Joe M. Rodgers (November 12, 1933 – February 2, 2009) was an American construction company executive and political operative who served as the United States Ambassador to France.
Rodgers was born on November 12, 1933, in Bay Minette, Alabama, and was raised in Montgomery, Alabama. He attended the University of Alabama, where he was awarded a bachelor's degree in civil engineering and then served for three years in the United States Coast Guard.
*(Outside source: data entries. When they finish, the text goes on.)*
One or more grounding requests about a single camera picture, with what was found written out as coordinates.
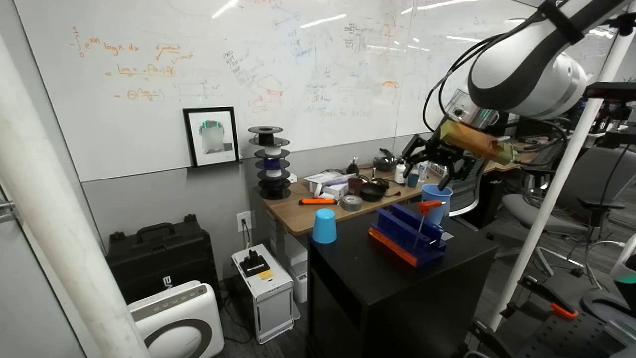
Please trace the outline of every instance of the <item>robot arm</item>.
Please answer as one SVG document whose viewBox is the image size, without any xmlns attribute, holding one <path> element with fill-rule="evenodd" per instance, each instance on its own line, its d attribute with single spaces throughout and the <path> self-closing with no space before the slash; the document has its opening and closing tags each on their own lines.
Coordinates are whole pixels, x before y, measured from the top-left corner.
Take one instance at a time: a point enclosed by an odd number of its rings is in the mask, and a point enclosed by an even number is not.
<svg viewBox="0 0 636 358">
<path fill-rule="evenodd" d="M 559 118 L 583 98 L 589 82 L 581 64 L 563 52 L 624 4 L 628 0 L 571 0 L 561 8 L 543 2 L 533 16 L 543 20 L 475 60 L 467 86 L 471 100 L 523 118 Z"/>
</svg>

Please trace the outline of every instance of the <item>picture frame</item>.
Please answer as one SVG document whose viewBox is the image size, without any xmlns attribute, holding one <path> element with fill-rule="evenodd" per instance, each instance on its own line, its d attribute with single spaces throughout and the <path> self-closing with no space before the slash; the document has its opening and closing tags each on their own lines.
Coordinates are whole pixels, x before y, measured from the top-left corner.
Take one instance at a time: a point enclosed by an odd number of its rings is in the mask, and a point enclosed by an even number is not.
<svg viewBox="0 0 636 358">
<path fill-rule="evenodd" d="M 193 167 L 239 161 L 233 108 L 185 108 L 183 120 Z"/>
</svg>

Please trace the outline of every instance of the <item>gray floor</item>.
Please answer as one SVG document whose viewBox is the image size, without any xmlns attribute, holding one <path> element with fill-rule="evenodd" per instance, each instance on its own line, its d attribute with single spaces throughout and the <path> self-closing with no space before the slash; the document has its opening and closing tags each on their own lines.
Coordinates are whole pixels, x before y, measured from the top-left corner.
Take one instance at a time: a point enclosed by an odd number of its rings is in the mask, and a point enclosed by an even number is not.
<svg viewBox="0 0 636 358">
<path fill-rule="evenodd" d="M 636 231 L 636 187 L 630 187 L 622 195 L 622 203 L 626 203 L 626 209 L 611 215 L 611 219 L 607 221 L 605 237 L 624 243 Z M 513 235 L 513 237 L 517 235 L 519 239 L 523 239 L 527 233 L 507 213 L 499 213 L 497 223 L 501 225 L 499 229 L 507 235 Z M 515 247 L 515 241 L 511 241 L 511 243 L 503 241 L 501 251 L 507 251 L 511 245 Z M 583 257 L 585 257 L 585 247 L 573 247 L 571 243 L 557 239 L 557 237 L 545 235 L 541 239 L 541 245 L 555 249 L 559 253 L 571 253 L 571 257 L 577 261 L 583 261 Z M 613 269 L 618 255 L 620 255 L 620 249 L 605 247 L 605 245 L 595 247 L 591 251 L 589 263 L 595 269 L 599 281 L 609 291 L 616 291 L 609 279 L 609 271 Z M 495 305 L 497 305 L 499 295 L 507 283 L 507 277 L 509 277 L 513 263 L 515 263 L 515 257 L 509 257 L 509 259 L 505 257 L 505 259 L 499 259 L 493 263 L 489 281 L 487 281 L 483 295 L 481 295 L 481 301 L 477 305 L 477 313 L 475 313 L 477 319 L 489 321 L 493 317 Z M 565 261 L 551 259 L 551 265 L 559 273 L 569 273 L 573 269 Z M 529 265 L 527 273 L 531 273 L 539 279 L 547 279 L 543 275 L 543 271 L 539 271 L 535 261 Z M 527 295 L 523 291 L 517 291 L 515 299 L 525 301 Z M 269 344 L 259 344 L 255 340 L 253 332 L 249 330 L 249 327 L 245 325 L 245 321 L 241 321 L 235 305 L 227 305 L 227 309 L 221 315 L 221 321 L 223 321 L 223 330 L 225 330 L 225 350 L 223 350 L 221 358 L 298 358 L 304 352 L 302 328 L 298 328 L 298 327 L 293 332 L 287 332 L 287 334 L 271 340 Z"/>
</svg>

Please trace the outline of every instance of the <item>black case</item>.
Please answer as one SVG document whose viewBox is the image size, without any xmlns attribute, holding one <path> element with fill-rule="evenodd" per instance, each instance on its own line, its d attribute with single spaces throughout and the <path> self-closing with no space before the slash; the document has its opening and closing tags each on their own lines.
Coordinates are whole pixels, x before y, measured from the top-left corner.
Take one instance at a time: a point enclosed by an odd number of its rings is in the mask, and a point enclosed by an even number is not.
<svg viewBox="0 0 636 358">
<path fill-rule="evenodd" d="M 211 235 L 199 227 L 195 215 L 177 225 L 143 227 L 132 237 L 114 233 L 110 241 L 108 263 L 126 303 L 161 293 L 169 285 L 201 281 L 215 289 L 221 309 Z"/>
</svg>

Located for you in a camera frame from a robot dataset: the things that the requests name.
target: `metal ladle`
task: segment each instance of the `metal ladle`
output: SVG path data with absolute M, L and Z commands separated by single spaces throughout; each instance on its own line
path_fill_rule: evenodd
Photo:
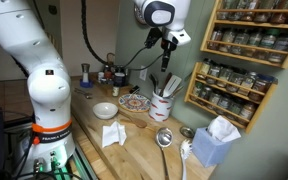
M 74 92 L 79 93 L 79 94 L 83 94 L 86 99 L 92 99 L 91 93 L 84 92 L 84 91 L 77 89 L 77 88 L 75 88 Z
M 156 133 L 156 143 L 160 147 L 163 157 L 163 164 L 164 164 L 164 172 L 165 172 L 165 179 L 168 180 L 168 171 L 166 166 L 166 160 L 164 155 L 163 148 L 168 147 L 172 144 L 173 134 L 172 131 L 166 127 L 160 128 Z

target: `wooden spice rack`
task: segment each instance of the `wooden spice rack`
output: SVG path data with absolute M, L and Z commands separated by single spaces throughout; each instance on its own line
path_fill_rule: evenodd
M 260 48 L 260 47 L 254 47 L 254 46 L 247 46 L 247 45 L 241 45 L 241 44 L 234 44 L 234 43 L 226 43 L 226 42 L 221 42 L 221 41 L 211 41 L 211 36 L 212 32 L 215 26 L 236 26 L 238 28 L 241 27 L 261 27 L 261 28 L 277 28 L 281 30 L 288 30 L 288 24 L 271 24 L 271 23 L 255 23 L 255 22 L 245 22 L 245 21 L 230 21 L 230 20 L 217 20 L 216 16 L 218 12 L 271 12 L 271 13 L 288 13 L 288 9 L 221 9 L 222 8 L 222 3 L 223 0 L 216 0 L 214 4 L 214 8 L 207 26 L 207 29 L 205 31 L 205 36 L 202 42 L 202 46 L 200 48 L 201 51 L 205 52 L 210 52 L 214 54 L 219 54 L 223 56 L 228 56 L 232 58 L 238 58 L 241 60 L 246 60 L 246 61 L 251 61 L 255 63 L 260 63 L 260 64 L 265 64 L 269 66 L 274 66 L 274 67 L 279 67 L 279 68 L 284 68 L 286 69 L 288 67 L 288 52 L 287 51 L 276 51 L 273 49 L 266 49 L 266 48 Z M 282 64 L 276 64 L 276 63 L 271 63 L 266 60 L 260 60 L 260 59 L 255 59 L 251 57 L 246 57 L 246 56 L 241 56 L 241 55 L 235 55 L 231 53 L 225 53 L 217 50 L 211 50 L 207 48 L 207 45 L 209 43 L 218 43 L 218 44 L 226 44 L 226 45 L 234 45 L 234 46 L 239 46 L 239 47 L 246 47 L 249 49 L 254 49 L 254 50 L 265 50 L 267 52 L 276 52 L 280 54 L 286 55 L 284 61 Z
M 219 87 L 219 86 L 217 86 L 215 84 L 214 85 L 210 85 L 210 84 L 207 84 L 205 82 L 205 80 L 198 79 L 197 75 L 200 74 L 199 70 L 200 70 L 201 65 L 202 65 L 201 62 L 198 62 L 198 63 L 195 64 L 195 67 L 194 67 L 194 70 L 193 70 L 193 73 L 192 73 L 192 77 L 191 77 L 191 80 L 190 80 L 190 83 L 189 83 L 189 86 L 188 86 L 184 101 L 192 103 L 195 106 L 198 106 L 198 107 L 200 107 L 200 108 L 202 108 L 202 109 L 204 109 L 204 110 L 206 110 L 206 111 L 208 111 L 208 112 L 210 112 L 212 114 L 217 115 L 217 113 L 214 110 L 211 110 L 211 109 L 207 108 L 206 106 L 202 106 L 199 103 L 197 103 L 196 101 L 192 100 L 192 98 L 193 99 L 198 99 L 200 101 L 205 102 L 206 104 L 210 104 L 210 105 L 214 106 L 215 108 L 218 108 L 218 109 L 224 111 L 225 113 L 231 114 L 232 116 L 238 118 L 240 120 L 240 122 L 228 119 L 224 115 L 223 115 L 223 117 L 226 118 L 228 121 L 230 121 L 232 124 L 234 124 L 236 127 L 241 128 L 241 129 L 245 129 L 245 132 L 249 133 L 252 130 L 253 126 L 255 125 L 255 123 L 256 123 L 257 119 L 259 118 L 260 114 L 262 113 L 262 111 L 263 111 L 264 107 L 266 106 L 268 100 L 270 99 L 271 95 L 273 94 L 273 92 L 274 92 L 274 90 L 275 90 L 275 88 L 277 86 L 277 83 L 278 83 L 277 79 L 276 79 L 275 82 L 272 83 L 272 85 L 270 86 L 270 88 L 268 89 L 268 91 L 266 93 L 259 92 L 259 91 L 256 91 L 254 89 L 249 89 L 249 88 L 243 87 L 243 89 L 246 89 L 248 91 L 251 91 L 251 92 L 254 92 L 254 93 L 257 93 L 257 94 L 260 94 L 260 95 L 263 96 L 263 99 L 261 101 L 253 101 L 250 98 L 248 98 L 247 96 L 244 96 L 244 95 L 239 94 L 239 93 L 231 93 L 229 91 L 226 91 L 225 88 Z M 215 79 L 217 81 L 225 82 L 226 84 L 232 84 L 232 85 L 237 86 L 237 87 L 242 87 L 240 85 L 225 81 L 223 79 L 216 78 L 214 76 L 209 76 L 209 75 L 205 75 L 205 74 L 203 74 L 203 75 L 206 76 L 206 77 L 210 77 L 212 79 Z M 211 88 L 214 88 L 214 89 L 218 89 L 218 90 L 220 90 L 222 92 L 225 92 L 225 93 L 229 93 L 232 96 L 242 98 L 245 101 L 251 101 L 253 103 L 256 103 L 258 105 L 257 110 L 255 111 L 255 113 L 254 113 L 254 115 L 253 115 L 251 120 L 248 120 L 248 119 L 245 119 L 245 118 L 243 118 L 241 116 L 238 116 L 238 115 L 236 115 L 236 114 L 234 114 L 234 113 L 232 113 L 232 112 L 230 112 L 230 111 L 228 111 L 226 109 L 221 108 L 220 106 L 218 106 L 216 104 L 213 104 L 213 103 L 211 103 L 211 102 L 209 102 L 207 100 L 201 99 L 201 98 L 197 97 L 196 95 L 194 95 L 193 94 L 193 90 L 194 90 L 196 82 L 201 82 L 204 85 L 207 85 L 207 86 L 209 86 Z

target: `utensil holder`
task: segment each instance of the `utensil holder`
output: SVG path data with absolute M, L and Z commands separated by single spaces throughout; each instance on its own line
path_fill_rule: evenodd
M 173 98 L 163 98 L 157 94 L 153 91 L 150 111 L 148 114 L 155 121 L 166 121 L 172 110 Z

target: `decorative plate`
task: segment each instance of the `decorative plate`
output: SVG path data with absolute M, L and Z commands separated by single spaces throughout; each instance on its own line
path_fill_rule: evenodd
M 132 112 L 145 112 L 151 106 L 151 101 L 139 94 L 125 94 L 119 98 L 118 103 Z

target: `wooden spoon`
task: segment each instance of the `wooden spoon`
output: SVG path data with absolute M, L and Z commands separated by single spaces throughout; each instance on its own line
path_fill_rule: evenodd
M 118 112 L 119 112 L 121 115 L 129 118 L 129 119 L 130 119 L 137 127 L 139 127 L 139 128 L 145 128 L 145 127 L 147 126 L 147 123 L 146 123 L 144 120 L 142 120 L 142 119 L 132 117 L 131 115 L 127 114 L 127 113 L 124 112 L 124 111 L 121 111 L 120 109 L 119 109 Z

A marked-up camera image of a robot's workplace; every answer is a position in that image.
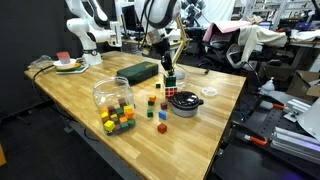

Rodgers had worked as sales manager for Dixie Concrete Pipe and went out on his own, starting a construction firm in 1966. Having been given a ticket and a house share for the 1968 Masters Tournament at the Augusta National Golf Club, Rodgers ended up sharing a home with Thomas Frist, a doctor from Nashville, Tennessee, who had just started a private hospital company called Hospital Corporation of America. The two built a connection while walking the golf course and Frist offered Rodgers a contract to build a hospital in Erin, Tennessee, for HCA. By 1970, Rodgers had built 19 hospitals for Hospital Corporation of America and had built 200 for the company by 1979, generating $120 million in revenue that year.
His firm took on a project in April 1972 to complete the building of the National Life and Accident Insurance Company's Opryland USA complex which had been scheduled to open on May 19, but had been delayed due to a strike by workers at another construction firm. Rodgers and his subcontractors crossed the picket lines and were able to earn a bonus for completing the project two days early, which was accomplished by working on shifts around the clock. The $50,000 bonus was turned over to local Boy and Girl Scout groups.